The proximity of the He-rich sdOB and sdO stars to the helium main sequence is as obvious as in the Kiel diagram. The derived masses of He-rich sdOB stars (median 0.47 M) are similar to those of the sdB stars, while the He-rich sdO stars are more massive (median 0.81 M). Both results are consistent with the double helium white dwarf merger scenario. The He-rich sdO stars form the more massive and luminous part, and the He-rich sdOB stars form the lower mass and luminosity part of the sequence.

A comparison to similar studies such as AM sample (Latour et al. 2026) and 500 pc volume complete sample (Dawson et al. 2026) revealed mostly consistent results. Significant differences, however, are the absence of low mass subdwarfs evolving from intermediate mass progenitors (2–3 M) in the HQS sample, present in both the 500 pc sample (10%) in the AM sample (6%).

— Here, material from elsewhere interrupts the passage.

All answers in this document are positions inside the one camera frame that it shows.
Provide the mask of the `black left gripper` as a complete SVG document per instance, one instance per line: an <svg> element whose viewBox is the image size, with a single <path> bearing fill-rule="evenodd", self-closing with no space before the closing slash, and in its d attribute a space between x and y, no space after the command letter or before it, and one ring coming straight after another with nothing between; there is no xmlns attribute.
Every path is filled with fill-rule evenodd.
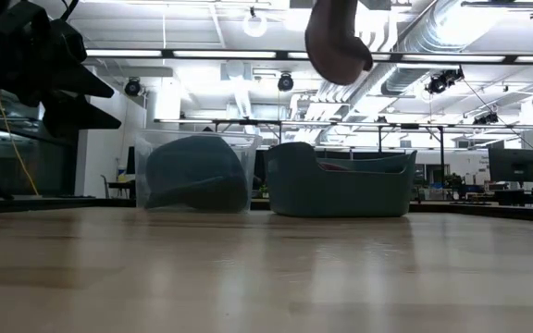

For the He-rich subdwarfs, significant differences appear in their mass distribution as well as location in the HRD. The most interesting is the lack of hot massive eHe-sdOs in the 500 pc sample compared to those in the AM and HQS samples. A gap in the HQS-eHe subdwarfs’ mass distribution – separating the lower near-canonical masses (0.5 M) He-sdOs from the higher mass ones (0.7–1.0 M) – is not found in the AM sample. We speculate that the more massive eHe-rich subdwarfs, which form from He-WD mergers, originate from older stellar populations than the less massive ones.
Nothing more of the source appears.